Hugo Guerrero works at Red Hat as an APIs and messaging developer advocate. In this role, he helps the marketing team with technical overview and support to create, edit, and curate product content shared with the community through webinars, conferences, and other activities. With more than 15 years of experience as a developer, consultant, architect, and software development manager, he also works on open source software with major private and federal public sector clients in Latin America.
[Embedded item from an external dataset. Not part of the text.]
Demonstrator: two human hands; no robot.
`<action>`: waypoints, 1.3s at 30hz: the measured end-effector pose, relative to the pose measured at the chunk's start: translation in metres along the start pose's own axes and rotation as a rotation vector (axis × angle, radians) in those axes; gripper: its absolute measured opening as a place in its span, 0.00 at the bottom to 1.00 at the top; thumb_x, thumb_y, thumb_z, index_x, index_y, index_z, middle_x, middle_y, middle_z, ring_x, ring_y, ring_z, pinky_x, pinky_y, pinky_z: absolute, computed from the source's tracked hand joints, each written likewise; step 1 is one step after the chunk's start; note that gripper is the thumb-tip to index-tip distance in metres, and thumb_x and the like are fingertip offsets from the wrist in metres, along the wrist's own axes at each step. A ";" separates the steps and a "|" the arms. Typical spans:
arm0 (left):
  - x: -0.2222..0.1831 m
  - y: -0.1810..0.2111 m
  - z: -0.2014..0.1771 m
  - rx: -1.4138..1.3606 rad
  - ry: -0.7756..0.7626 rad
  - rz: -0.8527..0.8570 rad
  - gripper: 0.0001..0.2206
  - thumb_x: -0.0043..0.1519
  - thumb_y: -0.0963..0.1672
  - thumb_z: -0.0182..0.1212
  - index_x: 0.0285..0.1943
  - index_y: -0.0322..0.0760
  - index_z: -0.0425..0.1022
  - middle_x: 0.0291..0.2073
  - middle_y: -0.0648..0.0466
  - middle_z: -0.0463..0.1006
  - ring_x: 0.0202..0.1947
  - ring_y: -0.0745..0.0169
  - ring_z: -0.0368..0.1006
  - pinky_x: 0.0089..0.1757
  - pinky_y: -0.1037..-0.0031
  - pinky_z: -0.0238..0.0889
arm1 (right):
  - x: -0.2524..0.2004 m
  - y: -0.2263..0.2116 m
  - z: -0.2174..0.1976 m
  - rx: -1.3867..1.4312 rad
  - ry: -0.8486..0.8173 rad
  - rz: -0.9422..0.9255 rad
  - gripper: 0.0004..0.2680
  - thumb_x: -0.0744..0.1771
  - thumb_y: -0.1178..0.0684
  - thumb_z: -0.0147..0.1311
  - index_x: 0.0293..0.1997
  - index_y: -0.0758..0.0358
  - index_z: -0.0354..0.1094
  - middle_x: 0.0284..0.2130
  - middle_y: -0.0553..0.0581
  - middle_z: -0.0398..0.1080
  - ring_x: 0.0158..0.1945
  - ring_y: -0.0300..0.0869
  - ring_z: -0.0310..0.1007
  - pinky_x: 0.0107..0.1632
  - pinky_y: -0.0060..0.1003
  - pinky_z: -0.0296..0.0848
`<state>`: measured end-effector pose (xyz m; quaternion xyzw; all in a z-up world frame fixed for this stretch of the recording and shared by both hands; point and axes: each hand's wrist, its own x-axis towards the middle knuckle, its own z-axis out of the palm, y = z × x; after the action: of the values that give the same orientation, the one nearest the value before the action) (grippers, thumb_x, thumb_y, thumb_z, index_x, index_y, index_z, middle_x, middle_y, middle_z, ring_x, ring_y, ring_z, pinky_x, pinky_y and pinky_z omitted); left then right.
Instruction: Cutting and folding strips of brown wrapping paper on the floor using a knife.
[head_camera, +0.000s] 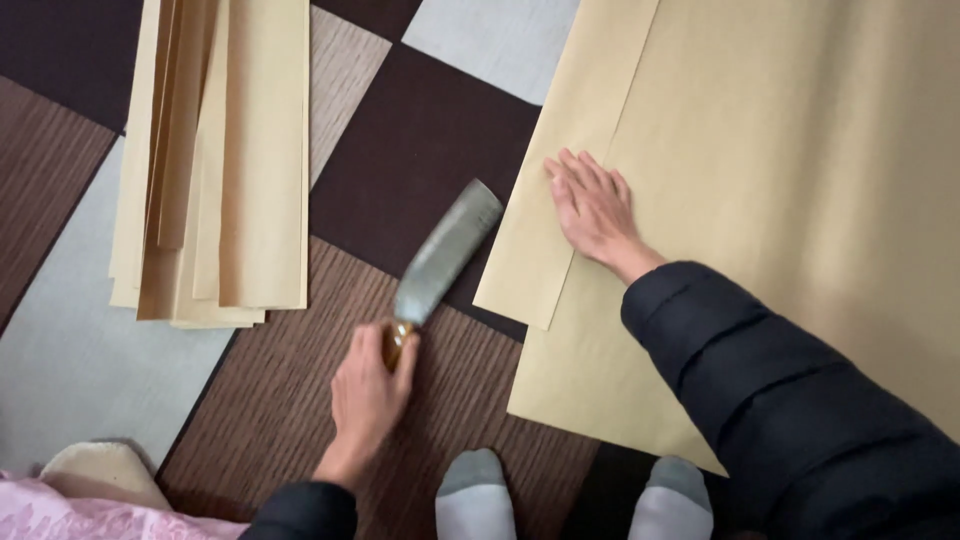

Utilizing Apache NiFi and MiNiFi for EdgeAI IoT at Scale
A hands-on deep dive on using Apache NiFi + Edge Flow Manager + MiniFi Agents with Apache MXNet, OpenVino, TensorFlow Lite, and other Deep Learning Libraries on the actual edge devices including Raspberry Pi with Movidius 2, Google Coral TPU, NVidia Jetson Xavier, and NVidia Jetson Nano. We run deep learning models on the edge devices and send images, capture real-time GPS and sensor data. With our low coding IoT applications providing easy edge routing, transformation, data acquisition and alerting before we decide what data to stream real-time to our data space. These edge applications classify images and sensor readings real-time at the edge and then send Deep Learning results to Apache NiFi for transformation, parsing, enrichment, querying, filtering and merging data to various Apache data stores including Apache Kudu and Apache HBase. https://www.datainmotion.dev/2019/08/updating-machine-learning-models-at.html
Tim Spann is a Principal Field Engineer at Cloudera in the Data in Motion Team where he works with Apache NiFi, MiniFi, Kafka, Kafka Streams, Edge Flow Manager, MXNet, TensorFlow, Apache Spark, Big Data, IoT, Cloud, Machine Learning, and Deep Learning. Tim has over a decade of experience with the IoT, big data, distributed computing, streaming technologies, and Java programming. Previously, he was a senior solutions architect at AirisData and a senior field engineer at Pivotal. He blogs for DZone, where he is the Big Data Zone leader, and runs a popular meetup in Princeton on big data, IoT, deep learning, streaming, NiFi, blockchain, and Spark. Tim is a frequent speaker at conferences such as IoT Fusion, Strata, ApacheCon, Data Works Summit Berlin, DataWorks Summit Sydney, DataWorks Summit DC, DataWorks Summit Barcelona and Oracle Code NYC. He holds a BS and MS in computer science.